◆ Work to be completed: Print the records exactly. Miss nothing.

[Records from a data collection]
= Beginning of Section =
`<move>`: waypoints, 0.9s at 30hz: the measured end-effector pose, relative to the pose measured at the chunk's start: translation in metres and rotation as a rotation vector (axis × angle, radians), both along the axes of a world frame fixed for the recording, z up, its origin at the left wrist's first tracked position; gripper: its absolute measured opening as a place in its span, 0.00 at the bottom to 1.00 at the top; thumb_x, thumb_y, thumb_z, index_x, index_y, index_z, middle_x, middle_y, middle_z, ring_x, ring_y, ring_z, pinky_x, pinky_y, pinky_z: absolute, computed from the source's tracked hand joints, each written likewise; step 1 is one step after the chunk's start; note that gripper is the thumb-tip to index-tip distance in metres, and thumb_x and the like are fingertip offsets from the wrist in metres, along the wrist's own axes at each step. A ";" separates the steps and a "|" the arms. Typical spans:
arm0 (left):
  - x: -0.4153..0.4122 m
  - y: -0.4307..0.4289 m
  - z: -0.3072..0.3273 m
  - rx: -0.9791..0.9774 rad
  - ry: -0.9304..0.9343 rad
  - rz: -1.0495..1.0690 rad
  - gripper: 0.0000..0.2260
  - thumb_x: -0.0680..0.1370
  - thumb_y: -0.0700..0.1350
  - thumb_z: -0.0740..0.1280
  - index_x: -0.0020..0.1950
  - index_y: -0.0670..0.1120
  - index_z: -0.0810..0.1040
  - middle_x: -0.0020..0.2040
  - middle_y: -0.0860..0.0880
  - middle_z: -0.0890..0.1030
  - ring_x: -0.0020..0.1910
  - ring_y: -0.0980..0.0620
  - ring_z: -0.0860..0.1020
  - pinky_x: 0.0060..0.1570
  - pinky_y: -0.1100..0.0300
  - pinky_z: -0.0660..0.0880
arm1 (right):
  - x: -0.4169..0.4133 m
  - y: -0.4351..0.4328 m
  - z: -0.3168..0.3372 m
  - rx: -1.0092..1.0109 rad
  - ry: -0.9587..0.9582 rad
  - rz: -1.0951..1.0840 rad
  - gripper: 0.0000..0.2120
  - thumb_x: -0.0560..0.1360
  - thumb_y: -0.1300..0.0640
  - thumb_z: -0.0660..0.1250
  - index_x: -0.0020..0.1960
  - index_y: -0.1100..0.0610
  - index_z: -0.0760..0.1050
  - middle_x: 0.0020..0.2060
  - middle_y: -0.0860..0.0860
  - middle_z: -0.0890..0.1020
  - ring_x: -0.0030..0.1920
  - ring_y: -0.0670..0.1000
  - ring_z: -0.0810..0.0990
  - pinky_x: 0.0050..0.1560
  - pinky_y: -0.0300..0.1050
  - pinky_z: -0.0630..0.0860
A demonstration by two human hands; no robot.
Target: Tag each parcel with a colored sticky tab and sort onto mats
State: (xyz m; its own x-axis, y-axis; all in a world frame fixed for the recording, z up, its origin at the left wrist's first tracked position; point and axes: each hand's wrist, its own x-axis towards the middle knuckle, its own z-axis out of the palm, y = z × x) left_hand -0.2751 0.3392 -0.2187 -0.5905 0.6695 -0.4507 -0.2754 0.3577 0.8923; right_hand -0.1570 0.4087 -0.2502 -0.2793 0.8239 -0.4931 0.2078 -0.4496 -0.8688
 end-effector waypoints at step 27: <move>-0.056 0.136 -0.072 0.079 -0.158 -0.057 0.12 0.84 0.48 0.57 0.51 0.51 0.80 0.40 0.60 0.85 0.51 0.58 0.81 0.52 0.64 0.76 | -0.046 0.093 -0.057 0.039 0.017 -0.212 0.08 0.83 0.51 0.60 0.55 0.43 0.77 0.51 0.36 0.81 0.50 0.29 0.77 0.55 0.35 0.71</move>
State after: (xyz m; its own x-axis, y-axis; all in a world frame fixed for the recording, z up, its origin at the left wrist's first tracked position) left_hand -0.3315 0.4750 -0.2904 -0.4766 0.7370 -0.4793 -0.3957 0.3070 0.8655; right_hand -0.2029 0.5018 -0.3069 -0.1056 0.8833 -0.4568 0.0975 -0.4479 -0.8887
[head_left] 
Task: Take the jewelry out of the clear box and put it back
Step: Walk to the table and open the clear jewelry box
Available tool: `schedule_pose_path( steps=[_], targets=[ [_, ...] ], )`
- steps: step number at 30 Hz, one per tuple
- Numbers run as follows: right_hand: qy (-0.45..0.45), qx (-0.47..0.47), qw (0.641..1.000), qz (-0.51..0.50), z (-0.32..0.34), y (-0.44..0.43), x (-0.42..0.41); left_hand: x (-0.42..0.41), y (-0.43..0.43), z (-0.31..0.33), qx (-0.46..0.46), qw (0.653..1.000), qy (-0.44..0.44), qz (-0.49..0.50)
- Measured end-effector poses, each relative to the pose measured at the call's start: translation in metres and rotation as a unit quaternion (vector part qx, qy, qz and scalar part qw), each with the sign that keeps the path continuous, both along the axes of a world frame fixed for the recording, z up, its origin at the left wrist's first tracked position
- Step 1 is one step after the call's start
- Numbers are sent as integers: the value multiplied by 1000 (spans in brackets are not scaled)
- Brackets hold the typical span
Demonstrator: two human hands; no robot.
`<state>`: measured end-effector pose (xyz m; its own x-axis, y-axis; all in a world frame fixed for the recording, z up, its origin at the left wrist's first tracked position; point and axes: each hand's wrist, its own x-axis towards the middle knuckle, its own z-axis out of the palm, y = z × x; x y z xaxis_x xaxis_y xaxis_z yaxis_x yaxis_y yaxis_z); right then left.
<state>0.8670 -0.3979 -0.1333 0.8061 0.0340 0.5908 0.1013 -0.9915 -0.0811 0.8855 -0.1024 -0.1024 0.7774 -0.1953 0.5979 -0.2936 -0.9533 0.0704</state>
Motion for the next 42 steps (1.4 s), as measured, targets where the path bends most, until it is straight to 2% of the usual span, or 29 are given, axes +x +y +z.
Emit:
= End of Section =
◆ Solution for this task:
`<move>`: waypoints, 0.9s at 30hz: the measured end-effector pose, relative to the pose measured at the chunk's start: translation in metres and rotation as a rotation vector (axis × angle, radians), both along the axes of a world frame fixed for the recording, z up, its origin at the left wrist's first tracked position; gripper: its absolute measured opening as a place in its span, 0.00 at the bottom to 1.00 at the top; thumb_x, thumb_y, thumb_z, index_x, index_y, index_z, middle_x, middle_y, middle_z, ring_x, ring_y, ring_z, pinky_x, pinky_y, pinky_z: absolute, computed from the source's tracked hand joints, each written likewise; step 1 is one step after the chunk's start; note that gripper is the thumb-tip to index-tip distance in metres, and thumb_x and the like are fingertip offsets from the wrist in metres, along the wrist's own axes at each step. A ";" separates the steps and a "|" the arms. Typical spans:
arm0 (left):
  - x: -0.4153..0.4122 m
  - y: -0.4307..0.4289 m
  - z: -0.3072..0.3273 m
  - rx: -0.9791..0.9774 rad
  - ry: -0.9304..0.9343 rad
  - rz: -1.0495..1.0690 rad
  - gripper: 0.0000..0.2260
  - thumb_x: -0.0680..0.1370
  - thumb_y: -0.0700..0.1350
  - thumb_z: -0.0740..0.1280
  - index_x: -0.0020..0.1950
  - index_y: -0.0670..0.1120
  - index_z: -0.0810..0.1040
  - middle_x: -0.0020..0.2040
  - middle_y: -0.0860..0.0880
  - middle_z: -0.0890..0.1030
  - ring_x: -0.0020..0.1910
  - ring_y: -0.0980..0.0620
  - ring_z: -0.0860..0.1020
  - pinky_x: 0.0060..0.1570
  - pinky_y: -0.1100..0.0300
  - pinky_z: -0.0660..0.0880
arm1 (right):
  - x: -0.4169..0.4133 m
  - y: -0.4351..0.4328 m
  - z: -0.3168..0.3372 m
  - rx: -1.0092..1.0109 rad
  - ry: -0.9587..0.9582 rad
  - rz: -1.0951..1.0840 rad
  - gripper: 0.0000..0.2120
  - thumb_x: -0.0560..0.1360
  - thumb_y: -0.1300..0.0640
  - thumb_z: -0.0660..0.1250
  - index_x: -0.0020..0.1960
  - index_y: -0.1100..0.0610
  - index_z: -0.0760..0.1050
  - middle_x: 0.0020..0.2060
  - middle_y: -0.0860..0.0860
  - middle_z: -0.0890..0.1020
  - ring_x: -0.0030..0.1920
  - ring_y: -0.0670..0.1000
  - ring_z: -0.0810..0.0990
  - pinky_x: 0.0050..0.1560
  - pinky_y: -0.0300..0.1050
  - pinky_z: -0.0630..0.0860
A demonstration by two human hands; no robot.
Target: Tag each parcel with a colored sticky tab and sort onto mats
State: (xyz m; its own x-axis, y-axis; all in a world frame fixed for the recording, z up, its origin at the left wrist's first tracked position; point and axes: each hand's wrist, its own x-axis towards the middle knuckle, its own z-axis out of the palm, y = z × x) left_hand -0.2751 0.3392 -0.2187 -0.5905 0.6695 -0.4507 -0.2754 0.3577 0.8923; right_hand -0.1570 0.4087 -0.2502 -0.2793 0.8239 -0.4931 0.2078 -0.4496 -0.8688
 end-effector waypoints at step 27: <move>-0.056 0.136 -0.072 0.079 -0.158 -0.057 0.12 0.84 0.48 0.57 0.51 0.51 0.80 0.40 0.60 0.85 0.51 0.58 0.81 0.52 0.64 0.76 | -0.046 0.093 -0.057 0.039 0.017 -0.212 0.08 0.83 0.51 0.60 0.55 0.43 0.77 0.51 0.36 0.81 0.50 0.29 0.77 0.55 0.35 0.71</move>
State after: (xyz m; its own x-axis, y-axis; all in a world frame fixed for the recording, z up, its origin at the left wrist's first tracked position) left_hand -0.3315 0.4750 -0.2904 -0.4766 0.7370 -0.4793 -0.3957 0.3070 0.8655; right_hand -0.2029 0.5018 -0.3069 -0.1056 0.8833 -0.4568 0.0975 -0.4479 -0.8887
[head_left] 
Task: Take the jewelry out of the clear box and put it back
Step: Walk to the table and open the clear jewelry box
Available tool: `schedule_pose_path( steps=[_], targets=[ [_, ...] ], )`
- steps: step number at 30 Hz, one per tuple
- Numbers run as follows: right_hand: qy (-0.45..0.45), qx (-0.47..0.47), qw (0.641..1.000), qz (-0.51..0.50), z (-0.32..0.34), y (-0.44..0.43), x (-0.42..0.41); left_hand: x (-0.42..0.41), y (-0.43..0.43), z (-0.31..0.33), qx (-0.46..0.46), qw (0.653..1.000), qy (-0.44..0.44), qz (-0.49..0.50)
- Measured end-effector poses, each relative to the pose measured at the call's start: translation in metres and rotation as a unit quaternion (vector part qx, qy, qz and scalar part qw), each with the sign that keeps the path continuous, both along the axes of a world frame fixed for the recording, z up, its origin at the left wrist's first tracked position
- Step 1 is one step after the call's start
- Numbers are sent as integers: the value multiplied by 1000 (spans in brackets are not scaled)
- Brackets hold the typical span
Demonstrator: two human hands; no robot.
`<state>`: measured end-effector pose (xyz m; its own x-axis, y-axis; all in a world frame fixed for the recording, z up, its origin at the left wrist's first tracked position; point and axes: each hand's wrist, its own x-axis towards the middle knuckle, its own z-axis out of the palm, y = z × x; x y z xaxis_x xaxis_y xaxis_z yaxis_x yaxis_y yaxis_z); right then left.
<state>0.8670 -0.3979 -0.1333 0.8061 0.0340 0.5908 0.1013 -0.9915 -0.0811 0.8855 -0.1024 -0.1024 0.7774 -0.1953 0.5979 -0.2936 -0.9533 0.0704</state>
Motion for the next 42 steps (1.4 s), as measured, targets where the path bends most, until it is straight to 2% of the usual span, or 29 are given, axes +x +y +z.
Emit:

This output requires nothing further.